First up is Steph Cameron. First time on a tour outside her native Canada, but already creating a buzz in the Americana scene. With a writing style that hints at John Prine and a voice all her own, Steph easily wins the capacity crowd over with an almost full hour set of self-penned songs. Many of the songs are about her home in Saskatoon but all are universal in their theme. Her current album in particular ‘Daybreak Over Jackson Street’ highlights her need to advocate for the everyman and calls out the politicians and authority figures for their neglect and greed.
There’s gangsters on the street I know. They’re dressed the part from head to toe. You should see the way their badges glow at daybreak down on Jackson street.
Social Justice is a key element in much of her material but the message is delivered with a verve and an energy that fills the room. Her guitar playing is a revelation and later praised and compared to his own in his usual unassuming manner by Malojian’s Stevie Scullion. It’s unusual for a support act to get called back for an encore but that’s what happens with Steph tonight… and richly deserved it is!
Four albums in and the most surprising fact about Malojian is that they are not a much bigger act. Lurgan man Stevie Scullion as Malojian has produced some of the most glorious music this island has heard in a long time.
Tonight he is accompanied by a band of four; Una McCann on keyboard and accordion, Rachel Boyd on violin, Laura McFadden on cello, and Andrew Murray on guitar. It’s not your expected instrumentation for a band but Malojian is no ordinary band. The music, for the most part, is quiet, hushed and beautiful. At times you can hear a guitar pick drop. Songs such as opener ‘Whittle Me Down’ and ‘The Purity Of Your Smile’ are gorgeous and rapturously received by an ever-appreciative crowd.

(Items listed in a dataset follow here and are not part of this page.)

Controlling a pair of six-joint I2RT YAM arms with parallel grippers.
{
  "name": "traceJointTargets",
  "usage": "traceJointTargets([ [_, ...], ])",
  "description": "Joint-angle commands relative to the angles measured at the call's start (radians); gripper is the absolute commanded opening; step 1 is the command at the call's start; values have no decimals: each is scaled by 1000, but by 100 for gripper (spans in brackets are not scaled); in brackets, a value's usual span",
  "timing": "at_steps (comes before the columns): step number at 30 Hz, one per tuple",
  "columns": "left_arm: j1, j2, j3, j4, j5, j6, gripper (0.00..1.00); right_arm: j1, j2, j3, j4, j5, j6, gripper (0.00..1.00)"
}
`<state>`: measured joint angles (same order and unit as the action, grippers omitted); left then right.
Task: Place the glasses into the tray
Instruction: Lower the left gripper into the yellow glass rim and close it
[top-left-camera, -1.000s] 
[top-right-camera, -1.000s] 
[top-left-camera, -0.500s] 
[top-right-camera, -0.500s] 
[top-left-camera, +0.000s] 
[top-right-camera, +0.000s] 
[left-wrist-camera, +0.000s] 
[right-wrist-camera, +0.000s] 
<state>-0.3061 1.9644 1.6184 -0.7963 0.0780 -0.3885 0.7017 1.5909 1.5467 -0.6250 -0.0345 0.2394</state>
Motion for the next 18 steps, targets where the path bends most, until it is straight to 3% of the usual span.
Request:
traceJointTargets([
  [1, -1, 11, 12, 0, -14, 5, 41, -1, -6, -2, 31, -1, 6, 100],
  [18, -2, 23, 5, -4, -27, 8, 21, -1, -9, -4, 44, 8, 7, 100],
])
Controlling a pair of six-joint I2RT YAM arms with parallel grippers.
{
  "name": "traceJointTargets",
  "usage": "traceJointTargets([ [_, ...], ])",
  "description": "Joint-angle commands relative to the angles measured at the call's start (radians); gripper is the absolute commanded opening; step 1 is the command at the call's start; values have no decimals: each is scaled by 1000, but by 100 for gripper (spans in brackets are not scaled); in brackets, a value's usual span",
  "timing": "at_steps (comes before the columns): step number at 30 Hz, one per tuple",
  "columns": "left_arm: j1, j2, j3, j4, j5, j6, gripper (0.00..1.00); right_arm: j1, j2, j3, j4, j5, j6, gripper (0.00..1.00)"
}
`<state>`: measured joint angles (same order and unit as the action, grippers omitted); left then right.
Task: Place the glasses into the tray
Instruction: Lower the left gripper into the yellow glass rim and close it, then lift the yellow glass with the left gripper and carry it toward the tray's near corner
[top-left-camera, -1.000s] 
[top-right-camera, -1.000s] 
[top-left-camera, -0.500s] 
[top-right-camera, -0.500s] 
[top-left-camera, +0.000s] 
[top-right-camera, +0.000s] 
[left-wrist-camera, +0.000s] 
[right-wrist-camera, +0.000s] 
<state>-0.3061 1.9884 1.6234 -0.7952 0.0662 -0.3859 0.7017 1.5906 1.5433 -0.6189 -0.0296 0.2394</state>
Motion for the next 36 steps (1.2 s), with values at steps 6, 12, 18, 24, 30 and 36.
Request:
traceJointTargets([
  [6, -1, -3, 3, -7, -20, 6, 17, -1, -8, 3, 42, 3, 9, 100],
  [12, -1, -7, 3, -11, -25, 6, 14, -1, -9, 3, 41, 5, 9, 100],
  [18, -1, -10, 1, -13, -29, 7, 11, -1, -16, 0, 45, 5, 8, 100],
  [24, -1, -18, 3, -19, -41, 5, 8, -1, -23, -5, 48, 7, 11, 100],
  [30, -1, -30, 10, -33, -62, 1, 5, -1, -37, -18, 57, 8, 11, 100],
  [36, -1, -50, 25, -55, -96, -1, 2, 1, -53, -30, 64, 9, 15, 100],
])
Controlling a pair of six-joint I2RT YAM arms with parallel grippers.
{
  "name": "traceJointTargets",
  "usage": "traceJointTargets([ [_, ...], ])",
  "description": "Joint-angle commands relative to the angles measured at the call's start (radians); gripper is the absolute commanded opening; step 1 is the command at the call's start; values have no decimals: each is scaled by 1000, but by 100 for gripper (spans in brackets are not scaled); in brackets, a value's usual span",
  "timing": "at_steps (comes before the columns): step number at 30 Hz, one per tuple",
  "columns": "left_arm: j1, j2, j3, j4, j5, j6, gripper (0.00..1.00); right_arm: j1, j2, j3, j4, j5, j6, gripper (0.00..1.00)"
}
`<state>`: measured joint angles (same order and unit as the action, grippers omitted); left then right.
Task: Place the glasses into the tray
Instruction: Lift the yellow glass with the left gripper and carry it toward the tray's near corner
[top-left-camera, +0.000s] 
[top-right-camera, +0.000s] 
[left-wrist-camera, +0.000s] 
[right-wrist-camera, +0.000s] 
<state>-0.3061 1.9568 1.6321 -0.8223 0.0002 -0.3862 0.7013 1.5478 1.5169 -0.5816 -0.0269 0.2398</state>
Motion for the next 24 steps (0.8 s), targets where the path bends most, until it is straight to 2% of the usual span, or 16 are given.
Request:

There is humour aplenty too. Stevie sings of ninjas and saving “the congregation from the paramilitary fool” and tells tales in his laid-back, self-depreciating style of ghosts on tour and drinking petrol bombs… You had to be there for that one.
Mid-paced songs such as ‘Lean On Me’ and the pop sounds of ‘Ambulance Song’ have the audience singing along. The delicious ‘Old Timer’ has you questioning why no one ever thought of rhyming “old timer” with “kinder” before such is Scullion’s way with words.
Covers of Neil Young’s ‘Out On The Weekend’ and Nilsson’s ‘Everybody’s Talkin’ blend seamlessly into the set. The gig is accompanied with visuals from the Northern Ireland Film Archive, displaying images of a bygone age; holidays on the coast, tinted football matches, displayed on a side wall and perfectly matching the mood of the evening.
There is an intimate feel to tonight, like watching an old friend, albeit a terrifically talented old friend play in your front room. There are reminiscences of almost forgotten words of advice, from someone wiser, from long ago, with a heavenly accompanying violin.
Remember all the good times. When I was a small child you would call to me.
Now is the time to go and see Malojian, while they still play these smaller beautiful venues before the much-deserved call to the big time. When that comes, remember who told you so!